Critical Accounting Policies
     The preparation of financial statements and related disclosures in conformity with U.S. generally accepted accounting principles and our discussion and analysis of our financial condition and results of operations require our management to make judgments, assumptions, and estimates that affect the amounts reported in our consolidated financial statements and accompanying notes. We base our estimates on historical experience and on various other assumptions we believe to be reasonable under the circumstances, the results of which form the basis for making judgments about the carrying values of assets and liabilities. Actual results may differ from these estimates and such differences may be material.

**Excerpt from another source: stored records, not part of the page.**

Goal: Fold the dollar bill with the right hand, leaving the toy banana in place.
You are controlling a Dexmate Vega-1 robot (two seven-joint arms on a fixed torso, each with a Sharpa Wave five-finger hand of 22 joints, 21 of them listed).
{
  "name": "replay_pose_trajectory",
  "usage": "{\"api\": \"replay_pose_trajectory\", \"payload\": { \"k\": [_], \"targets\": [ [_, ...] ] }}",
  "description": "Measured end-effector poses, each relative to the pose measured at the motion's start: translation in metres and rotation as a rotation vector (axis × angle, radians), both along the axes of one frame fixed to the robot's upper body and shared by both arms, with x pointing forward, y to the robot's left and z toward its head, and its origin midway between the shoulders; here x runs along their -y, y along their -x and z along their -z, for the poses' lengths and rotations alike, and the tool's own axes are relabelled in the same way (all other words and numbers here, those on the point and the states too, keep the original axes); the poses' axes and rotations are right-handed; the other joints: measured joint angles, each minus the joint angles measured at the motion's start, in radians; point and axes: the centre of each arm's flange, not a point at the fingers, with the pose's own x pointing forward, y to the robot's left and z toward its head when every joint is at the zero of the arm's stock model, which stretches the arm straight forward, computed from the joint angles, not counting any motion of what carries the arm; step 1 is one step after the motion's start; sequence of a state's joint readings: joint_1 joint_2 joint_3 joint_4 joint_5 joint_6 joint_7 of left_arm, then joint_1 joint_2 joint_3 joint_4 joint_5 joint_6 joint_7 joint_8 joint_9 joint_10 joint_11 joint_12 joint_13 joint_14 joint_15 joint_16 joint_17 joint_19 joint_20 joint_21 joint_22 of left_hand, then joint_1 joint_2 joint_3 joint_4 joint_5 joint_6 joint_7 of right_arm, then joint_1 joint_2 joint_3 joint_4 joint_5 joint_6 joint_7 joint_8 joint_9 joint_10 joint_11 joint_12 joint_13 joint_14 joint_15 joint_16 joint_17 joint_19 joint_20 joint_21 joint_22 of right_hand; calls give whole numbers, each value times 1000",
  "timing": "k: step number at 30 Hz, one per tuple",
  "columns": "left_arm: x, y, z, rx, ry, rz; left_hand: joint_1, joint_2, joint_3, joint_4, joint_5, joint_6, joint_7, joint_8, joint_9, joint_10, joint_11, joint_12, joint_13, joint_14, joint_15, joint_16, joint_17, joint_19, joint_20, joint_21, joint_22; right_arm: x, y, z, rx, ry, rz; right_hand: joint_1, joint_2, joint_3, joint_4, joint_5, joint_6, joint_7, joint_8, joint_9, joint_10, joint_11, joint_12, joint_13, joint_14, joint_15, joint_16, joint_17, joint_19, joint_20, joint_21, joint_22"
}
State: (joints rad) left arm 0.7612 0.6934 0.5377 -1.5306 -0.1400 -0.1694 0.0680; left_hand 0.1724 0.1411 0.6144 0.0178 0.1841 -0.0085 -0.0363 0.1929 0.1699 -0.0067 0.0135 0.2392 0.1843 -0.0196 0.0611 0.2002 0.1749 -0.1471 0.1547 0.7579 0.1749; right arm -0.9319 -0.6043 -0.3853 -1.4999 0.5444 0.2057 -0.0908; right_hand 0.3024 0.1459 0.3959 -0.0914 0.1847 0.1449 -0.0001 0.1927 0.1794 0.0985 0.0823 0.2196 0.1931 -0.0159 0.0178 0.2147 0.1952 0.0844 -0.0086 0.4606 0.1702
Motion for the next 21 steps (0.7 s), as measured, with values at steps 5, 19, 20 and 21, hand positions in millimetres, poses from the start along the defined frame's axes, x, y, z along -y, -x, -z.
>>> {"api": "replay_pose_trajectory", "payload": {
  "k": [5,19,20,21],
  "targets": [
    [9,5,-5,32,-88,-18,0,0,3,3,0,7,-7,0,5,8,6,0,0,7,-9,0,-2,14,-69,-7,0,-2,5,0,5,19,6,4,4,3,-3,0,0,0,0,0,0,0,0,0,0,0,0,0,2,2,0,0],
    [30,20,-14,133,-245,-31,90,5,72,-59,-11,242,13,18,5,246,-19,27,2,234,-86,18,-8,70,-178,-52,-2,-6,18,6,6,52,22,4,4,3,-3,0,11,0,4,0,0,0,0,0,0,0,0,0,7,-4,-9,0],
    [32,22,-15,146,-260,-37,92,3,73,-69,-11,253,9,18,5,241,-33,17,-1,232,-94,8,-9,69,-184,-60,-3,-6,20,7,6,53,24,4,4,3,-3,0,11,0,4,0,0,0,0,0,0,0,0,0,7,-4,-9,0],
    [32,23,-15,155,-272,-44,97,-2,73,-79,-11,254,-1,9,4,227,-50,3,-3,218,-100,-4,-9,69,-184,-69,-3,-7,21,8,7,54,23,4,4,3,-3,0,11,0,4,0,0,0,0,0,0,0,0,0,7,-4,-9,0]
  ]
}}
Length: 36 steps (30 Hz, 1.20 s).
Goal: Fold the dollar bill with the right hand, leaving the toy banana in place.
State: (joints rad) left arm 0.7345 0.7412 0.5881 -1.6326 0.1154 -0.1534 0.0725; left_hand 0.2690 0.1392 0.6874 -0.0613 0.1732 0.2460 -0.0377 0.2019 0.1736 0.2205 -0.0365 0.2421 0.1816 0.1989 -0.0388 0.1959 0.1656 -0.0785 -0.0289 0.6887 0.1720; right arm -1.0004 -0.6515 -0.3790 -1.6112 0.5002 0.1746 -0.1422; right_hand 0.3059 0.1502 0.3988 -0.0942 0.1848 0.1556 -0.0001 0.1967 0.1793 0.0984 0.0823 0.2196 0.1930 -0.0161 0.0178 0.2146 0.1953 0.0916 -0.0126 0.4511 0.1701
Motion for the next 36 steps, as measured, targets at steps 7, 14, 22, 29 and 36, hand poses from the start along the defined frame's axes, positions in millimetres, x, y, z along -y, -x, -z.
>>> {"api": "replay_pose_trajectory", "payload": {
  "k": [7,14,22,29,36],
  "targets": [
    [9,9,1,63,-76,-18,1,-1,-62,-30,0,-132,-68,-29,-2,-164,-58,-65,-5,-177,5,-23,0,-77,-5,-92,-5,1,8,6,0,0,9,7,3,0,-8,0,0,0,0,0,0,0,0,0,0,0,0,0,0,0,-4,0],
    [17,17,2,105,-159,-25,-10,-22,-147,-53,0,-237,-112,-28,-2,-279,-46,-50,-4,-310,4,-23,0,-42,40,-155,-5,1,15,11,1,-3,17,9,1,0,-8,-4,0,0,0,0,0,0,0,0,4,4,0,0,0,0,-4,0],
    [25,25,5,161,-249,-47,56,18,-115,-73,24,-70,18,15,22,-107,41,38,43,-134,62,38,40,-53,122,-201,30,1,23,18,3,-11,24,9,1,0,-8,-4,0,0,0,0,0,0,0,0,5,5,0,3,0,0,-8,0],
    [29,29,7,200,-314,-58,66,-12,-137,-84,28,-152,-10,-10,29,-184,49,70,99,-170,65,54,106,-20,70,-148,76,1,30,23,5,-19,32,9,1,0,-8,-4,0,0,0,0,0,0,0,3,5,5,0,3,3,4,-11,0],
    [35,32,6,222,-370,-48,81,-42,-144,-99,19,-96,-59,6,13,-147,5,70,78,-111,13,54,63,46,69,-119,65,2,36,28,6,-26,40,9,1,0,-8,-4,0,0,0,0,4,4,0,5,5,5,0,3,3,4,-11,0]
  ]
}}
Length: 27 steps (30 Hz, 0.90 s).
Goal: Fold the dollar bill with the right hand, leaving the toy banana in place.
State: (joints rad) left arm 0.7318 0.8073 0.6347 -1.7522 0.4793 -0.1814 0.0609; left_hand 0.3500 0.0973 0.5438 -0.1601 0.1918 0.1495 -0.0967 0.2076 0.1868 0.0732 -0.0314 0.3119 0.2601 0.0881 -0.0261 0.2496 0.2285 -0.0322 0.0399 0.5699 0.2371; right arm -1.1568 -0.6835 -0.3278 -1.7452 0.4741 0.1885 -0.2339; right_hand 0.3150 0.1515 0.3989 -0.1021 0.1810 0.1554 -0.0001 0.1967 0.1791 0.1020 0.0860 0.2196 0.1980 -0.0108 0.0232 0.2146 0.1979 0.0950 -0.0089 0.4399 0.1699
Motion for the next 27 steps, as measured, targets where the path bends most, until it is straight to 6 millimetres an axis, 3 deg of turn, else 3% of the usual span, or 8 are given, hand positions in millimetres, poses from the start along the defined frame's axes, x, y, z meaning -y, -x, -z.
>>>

     Management believes our critical accounting policies and estimates are those related to revenue recognition, valuation of acquired intangibles and goodwill and income taxes. Management believes these policies to be critical because they are both important to the portrayal of our financial condition and results, and they require management to make judgments and estimates about matters that are inherently uncertain. Our senior management has reviewed these critical accounting policies and related disclosures with the Audit Committee of our Board of Directors.
Revenue Recognition
     We acquire accounts that have experienced deterioration of credit quality between origination and our acquisition of the accounts. The amount paid for an account reflects our determination that it is probable we will be unable to collect all amounts due according to the account’s contractual terms. At acquisition, we review each account to determine whether there is evidence of deterioration of credit quality since origination and if it is probable that we will be unable to collect all amounts due according to the account’s contractual terms. If both conditions exist, we determine whether each such account is to be accounted for individually or whether such accounts will be assembled into pools based on common risk characteristics. We consider expected prepayments and estimate the amount and timing of undiscounted expected principal, interest and other cash flows for each acquired portfolio and subsequently aggregated pools of accounts. We determine the excess of the pool’s scheduled contractual principal and contractual interest payments over all cash flows expected at acquisition as an amount that should not be accreted (nonaccretable difference) based on our proprietary acquisition models. The remaining amount, representing the excess of the account’s cash flows expected to be collected over the amount paid, is accreted into income recognized on finance receivables over the remaining life of the account or pool (accretable yield).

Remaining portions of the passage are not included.